Campus solutions to Sakai, facebook and Beehive

LIS demonstration


For more information, see the recently posted Learning Information Services Interoperability Demo Video.

In this post, we’ll reflect on the architecture Oracle used to implement the demonstration, and compare it with how the Schools Interoperability Framework might solve the same problem.

LIS demonstration architecture

The Oracle demonstration used web services following the LIS specification for direct communication between Oracle’s Campus Solutions and the Sakai learning environment (using an open source Sakai LIS web services extension built by Unicon). To access the other non-LIS-enabled environments, Oracle deployed an Enterprise Server Bus to translate LIS service calls into REST calls used by facebook and Beehive.

LIS integration using direct SOAP integration and SOAP to REST ESB gateway

LIS demonstration architecture

The Enterprise Server Bus has to do a bit of work converting the LIS SOAP service calls to REST calls: the mapping between SOAP calls and the REST calls is not always one-to-one.

Based on the experience gained from the demonstrator, the LIS working group is considering a REST binding for LIS. This represents a new direction for IMS, which has traditionally specified messages using SOAP and WSDL. The LIS working group sees REST bindings as important enabler for integrating with web oriented services like Facebook, for which SOAP is a non-starter. For that reason, IMS is devoting a session at its upcoming February 2010 quarterly meeting to the topic of REST bindings.

SIF architecture

We’ve blogged previously about the Schools Interoperability Framework (SIF) that

brings together the developers and vendors of school technology with the federal, state and local educators who use that technology … to define the rules for data movement between applications—efficiently, accurately and automatically—in the SIF Specification.

In Australia and the UK SIF has deliberately deliberately been rebranded SIF to the Systems Interoperability Framework to reflect the generic architecture afforded by the specification. In Australia, the SIF AU project is leading a joint effort and commitment by all Australian school systems to develop an Australian implementation of SIF. The project is progressing well, currently involving a mixture of pilot implementations and specification development that resulted in the release of version 1.0 of the SIF Implementation Specification (Australia) in November 2009.

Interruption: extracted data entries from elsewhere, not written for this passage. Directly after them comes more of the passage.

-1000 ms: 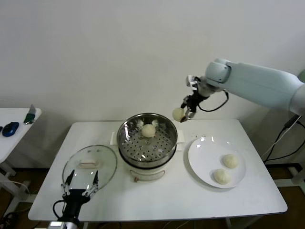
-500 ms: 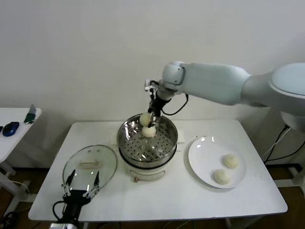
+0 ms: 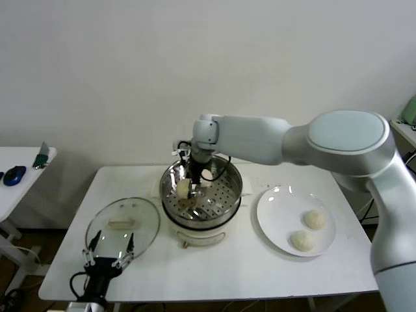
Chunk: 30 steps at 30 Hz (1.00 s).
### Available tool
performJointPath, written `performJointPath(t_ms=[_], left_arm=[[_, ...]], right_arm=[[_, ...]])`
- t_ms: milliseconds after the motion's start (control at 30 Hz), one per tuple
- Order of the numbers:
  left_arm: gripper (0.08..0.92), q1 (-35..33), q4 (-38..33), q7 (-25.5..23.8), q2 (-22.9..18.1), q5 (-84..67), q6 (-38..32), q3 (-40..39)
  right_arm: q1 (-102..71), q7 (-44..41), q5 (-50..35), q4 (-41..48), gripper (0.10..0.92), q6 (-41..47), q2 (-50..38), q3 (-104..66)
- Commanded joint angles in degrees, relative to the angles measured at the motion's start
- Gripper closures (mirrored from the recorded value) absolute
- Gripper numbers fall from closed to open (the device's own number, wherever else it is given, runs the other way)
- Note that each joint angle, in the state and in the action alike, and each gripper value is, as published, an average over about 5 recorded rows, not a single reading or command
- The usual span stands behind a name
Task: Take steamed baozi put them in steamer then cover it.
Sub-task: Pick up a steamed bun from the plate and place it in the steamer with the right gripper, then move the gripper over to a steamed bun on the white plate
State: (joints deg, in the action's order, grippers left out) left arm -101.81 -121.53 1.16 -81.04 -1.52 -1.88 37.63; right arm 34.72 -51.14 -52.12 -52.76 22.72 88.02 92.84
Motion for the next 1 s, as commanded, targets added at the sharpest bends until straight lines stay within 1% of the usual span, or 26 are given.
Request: performJointPath(t_ms=[33,167,333,400,567,767,833,1000], left_arm=[[0.177,0.9,0.3,0.0,0.1,0.4,0.4,0.0],[0.177,1.3,0.4,0.0,0.1,0.5,0.7,-0.1],[0.177,1.6,0.4,0.0,0.1,0.5,0.9,-0.1],[0.177,1.7,0.4,0.1,0.1,0.5,0.9,-0.2],[0.177,1.5,0.3,0.1,0.0,0.6,1.0,-0.3],[0.177,1.3,0.3,0.2,-0.1,0.6,1.0,-0.2],[0.177,1.2,0.3,0.2,-0.1,1.0,1.1,-0.1],[0.177,1.0,0.2,0.1,0.1,1.5,1.4,0.1]], right_arm=[[-3.4,0.2,1.6,3.1,0.337,-0.3,3.1,0.0],[-3.1,-0.2,1.6,2.6,0.314,-0.2,2.6,-0.2],[-0.8,-1.4,1.9,0.6,0.222,-0.1,0.2,-0.5],[0.7,-1.8,1.9,-0.7,0.208,-0.2,-1.6,-0.9],[6.3,-4.3,1.5,-5.5,0.203,-1.1,-7.2,-1.3],[13.4,-7.4,2.7,-14.0,0.202,-3.2,-17.5,0.4],[14.6,-8.2,5.7,-17.3,0.203,-3.7,-23.0,0.2],[14.5,-9.9,16.3,-23.9,0.203,-5.0,-35.3,-0.3]])
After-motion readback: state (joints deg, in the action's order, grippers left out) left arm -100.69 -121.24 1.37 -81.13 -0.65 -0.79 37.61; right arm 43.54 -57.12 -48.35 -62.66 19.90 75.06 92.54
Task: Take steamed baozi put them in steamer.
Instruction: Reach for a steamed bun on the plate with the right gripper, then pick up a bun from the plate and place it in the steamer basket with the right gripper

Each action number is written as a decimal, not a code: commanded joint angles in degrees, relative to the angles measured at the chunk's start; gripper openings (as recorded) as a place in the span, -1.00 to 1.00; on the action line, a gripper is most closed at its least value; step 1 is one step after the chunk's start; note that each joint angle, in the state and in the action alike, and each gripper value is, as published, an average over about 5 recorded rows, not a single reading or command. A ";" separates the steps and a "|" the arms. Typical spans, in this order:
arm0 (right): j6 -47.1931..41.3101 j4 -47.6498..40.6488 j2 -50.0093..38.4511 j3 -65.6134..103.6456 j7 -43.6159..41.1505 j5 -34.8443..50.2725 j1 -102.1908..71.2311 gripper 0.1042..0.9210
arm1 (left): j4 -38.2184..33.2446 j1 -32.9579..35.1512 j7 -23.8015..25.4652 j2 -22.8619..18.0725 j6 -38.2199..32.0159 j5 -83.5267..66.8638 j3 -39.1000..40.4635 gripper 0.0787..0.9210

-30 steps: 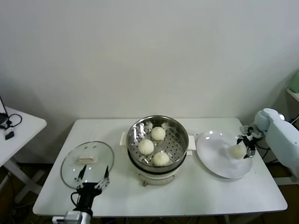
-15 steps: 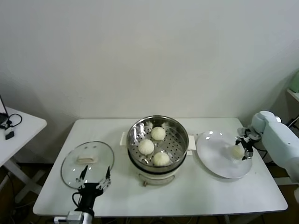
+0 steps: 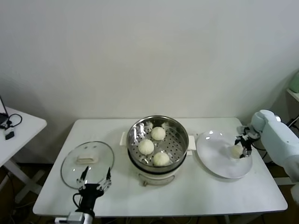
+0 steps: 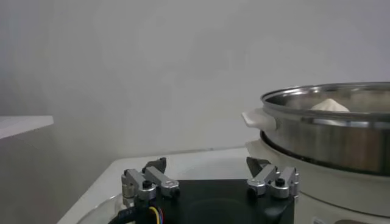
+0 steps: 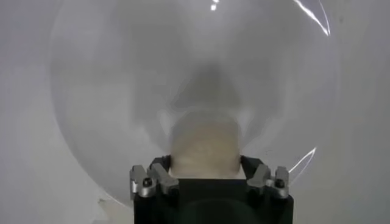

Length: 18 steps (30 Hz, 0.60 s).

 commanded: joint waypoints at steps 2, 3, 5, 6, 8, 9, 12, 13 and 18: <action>-0.22 -0.59 0.11 0.22 -0.08 0.05 0.13 0.56 | -0.01 0.20 0.01 -0.05 -0.13 0.05 -0.04 0.77; -0.25 -0.55 0.08 0.20 -0.10 0.10 0.15 0.55 | -0.02 0.23 0.01 -0.05 -0.14 0.05 -0.05 0.77; -0.38 -0.44 -0.01 0.07 -0.16 0.46 0.22 0.53 | -0.04 0.30 0.01 -0.03 -0.17 0.05 -0.08 0.77; -0.51 -0.39 -0.07 -0.05 -0.19 0.81 0.26 0.52 | -0.05 0.33 0.01 -0.03 -0.19 0.05 -0.09 0.77; -0.86 -0.27 -0.22 -0.49 -0.24 1.80 0.37 0.51 | -0.05 0.38 -0.02 -0.04 -0.20 0.06 -0.14 0.77; -1.05 -0.17 -0.33 -0.81 -0.26 2.37 0.42 0.50 | -0.06 0.41 -0.03 -0.05 -0.22 0.05 -0.16 0.77; -2.04 1.01 -1.12 -2.88 -0.22 5.63 0.68 0.47 | -0.15 0.59 -0.05 -0.03 -0.25 0.03 -0.27 0.77; -2.53 1.69 -1.53 -3.87 -0.21 7.24 0.91 0.46 | -0.17 0.65 -0.05 -0.01 -0.27 0.01 -0.29 0.77; -6.80 7.45 -4.66 -13.64 -0.16 19.78 5.42 0.43 | -0.12 0.71 -0.04 0.04 -0.54 -0.05 -0.32 0.77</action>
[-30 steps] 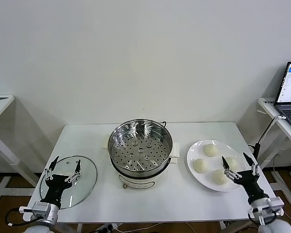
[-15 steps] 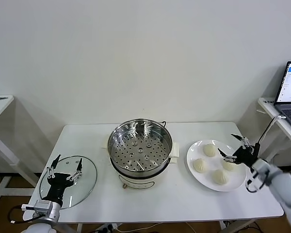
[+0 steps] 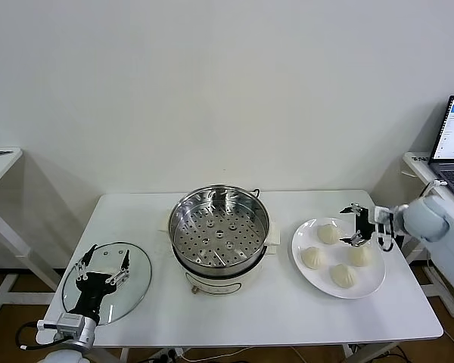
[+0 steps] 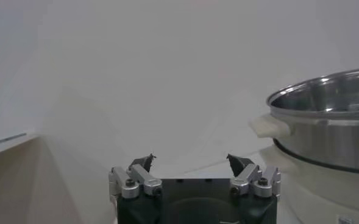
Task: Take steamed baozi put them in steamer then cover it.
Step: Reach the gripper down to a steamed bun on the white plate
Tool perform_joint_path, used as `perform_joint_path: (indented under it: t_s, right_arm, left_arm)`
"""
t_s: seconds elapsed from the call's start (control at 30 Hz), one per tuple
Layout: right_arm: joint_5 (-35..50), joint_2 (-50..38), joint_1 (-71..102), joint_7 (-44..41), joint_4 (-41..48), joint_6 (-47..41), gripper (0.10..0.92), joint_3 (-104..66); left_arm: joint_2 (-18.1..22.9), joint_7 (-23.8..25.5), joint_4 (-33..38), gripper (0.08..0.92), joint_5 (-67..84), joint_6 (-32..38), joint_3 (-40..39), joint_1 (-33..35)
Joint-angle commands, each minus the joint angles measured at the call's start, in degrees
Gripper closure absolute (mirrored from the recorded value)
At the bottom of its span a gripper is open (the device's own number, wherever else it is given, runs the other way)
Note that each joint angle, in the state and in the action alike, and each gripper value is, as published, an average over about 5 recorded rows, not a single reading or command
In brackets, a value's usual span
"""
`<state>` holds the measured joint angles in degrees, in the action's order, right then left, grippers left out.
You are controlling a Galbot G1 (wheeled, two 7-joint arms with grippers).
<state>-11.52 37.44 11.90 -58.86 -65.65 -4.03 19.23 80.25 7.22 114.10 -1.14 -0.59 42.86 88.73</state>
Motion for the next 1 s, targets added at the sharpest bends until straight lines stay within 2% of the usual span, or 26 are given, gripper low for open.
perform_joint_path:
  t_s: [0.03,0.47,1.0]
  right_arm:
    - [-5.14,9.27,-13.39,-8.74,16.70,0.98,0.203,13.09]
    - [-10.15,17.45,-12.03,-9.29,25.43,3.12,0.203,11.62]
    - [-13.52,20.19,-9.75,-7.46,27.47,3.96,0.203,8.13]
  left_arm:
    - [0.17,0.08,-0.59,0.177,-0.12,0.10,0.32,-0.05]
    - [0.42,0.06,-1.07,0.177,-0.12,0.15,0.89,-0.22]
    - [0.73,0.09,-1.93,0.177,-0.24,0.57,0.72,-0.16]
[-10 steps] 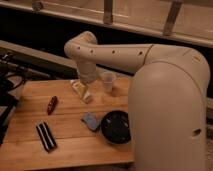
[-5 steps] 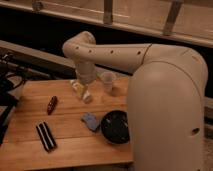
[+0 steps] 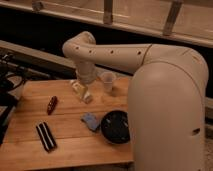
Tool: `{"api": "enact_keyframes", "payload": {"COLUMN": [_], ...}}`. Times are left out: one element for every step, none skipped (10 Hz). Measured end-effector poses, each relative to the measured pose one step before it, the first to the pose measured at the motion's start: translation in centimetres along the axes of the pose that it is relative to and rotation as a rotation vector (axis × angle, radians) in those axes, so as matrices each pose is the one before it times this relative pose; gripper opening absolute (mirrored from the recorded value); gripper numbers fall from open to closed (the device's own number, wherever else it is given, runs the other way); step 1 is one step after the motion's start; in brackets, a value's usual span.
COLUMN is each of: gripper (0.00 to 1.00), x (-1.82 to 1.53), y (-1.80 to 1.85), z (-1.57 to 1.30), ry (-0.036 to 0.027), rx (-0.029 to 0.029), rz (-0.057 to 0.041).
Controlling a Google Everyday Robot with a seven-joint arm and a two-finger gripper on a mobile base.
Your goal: Move the arm in a circular motion
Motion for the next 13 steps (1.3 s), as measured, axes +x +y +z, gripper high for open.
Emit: {"api": "enact_keyframes", "payload": {"gripper": [0.86, 0.86, 0.86, 0.86, 0.86, 0.86, 0.86, 0.86, 0.86, 0.86, 0.86, 0.86, 0.86], "x": [-0.056, 0.111, 0.127, 0.25, 0.278, 0.324, 0.059, -0.054, -0.164, -0.177, -0.167, -0.065, 0.053], "y": [0.066, 0.131, -0.092, -0.262, -0.166, -0.163, -0.09, 0.062, 0.046, -0.001, 0.028, 0.117, 0.085], "z": [0.003, 0.09, -0.006, 0.018, 0.031, 0.079, -0.108, 0.012, -0.01, 0.01, -0.023, -0.051, 0.079], "ry": [0.0034, 0.00343, 0.00068, 0.00042, 0.00193, 0.00331, -0.00057, 0.00239, 0.00108, 0.00176, 0.00221, 0.00183, 0.00371], "rx": [0.00197, -0.00345, 0.00007, -0.00018, 0.0006, -0.00111, 0.00026, -0.00281, -0.00133, 0.00069, -0.00015, 0.00021, -0.00023], "rz": [-0.01268, -0.00628, -0.00444, -0.00119, -0.00215, -0.00263, -0.00422, -0.00949, -0.00695, -0.00565, -0.00777, -0.00805, -0.00601]}}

The first diagram in the Australia specification hints at what a SIF architecture supporting the Oracle demonstration might look like.

SIF ZIS hub and spoke architecture

SIF architecture

SIF Infrastructure is built around a

a message queue for reliable delivery of asynchronous SIF messages and related synchronous administrative functions—the Zone Integration Server (ZIS)

A ZIS is fulfilling a similar function as an Enterprise System Bus in a service oriented approach: it mediates between disparate systems, ensuring interoperability by formulating messages in a common framework and structure, and routes messages according to business logic. SIF is nowadays being presented as a heavily-profiled SOA; so a ZIS is consistent with a service-oriented architecture approach, and one could easily imagine a ZIS replacing the Enterprise Server Bus in the Oracle diagram.

Comparison

This post isn’t going to recommend one approach over another. Rather, the aim is to reflect on the commonalities and differences between the approaches. It is, after all, interesting that these two approaches are so similar: both approaches define service oriented infrastructure for data synchronisation, both define XML data models for the data being synchronised and both use a messaging queue (ZIS and ESB) for transport and to encapsulate business rules.

An interesting difference between the approaches is that SIF is more “web oriented”, whereas LIS is more “enterprise web service oriented”. That is, SIF transports plain old XML over HTTP or HTTPS, whereas LIS transports XML in SOAP packages over HTTP or HTTPS. This difference largely reflects the web service orthodoxy around when each of the specifications was written. The SIF specification was written in 2003 when XML over HTTP was considered standard practice. LIS was written in 2009 when SOAP was the orthodoxy, but REST was gaining ground. Your mileage may vary on which is a better approach: enterprise architecture folks like WSDL and SOAP because there are tools that support it (you can generate code from WSDL), and it is (allegedly) more secure; web folks think that SOAP messages are bloated and add unnecessary overhead for most simple applications. In a way, IMS LIS support for a HTTP REST binding for LIS would let them have a it both ways: SOAP if you want that, RESTful HTTP otherwise. It is also worth noting that SIF is considering SOAP versions of some of their services to ease integration with SOAP only systems. It is unclear, however, whether SIF will (or should) move to a REST style architecture, or just stick with XML over HTTP.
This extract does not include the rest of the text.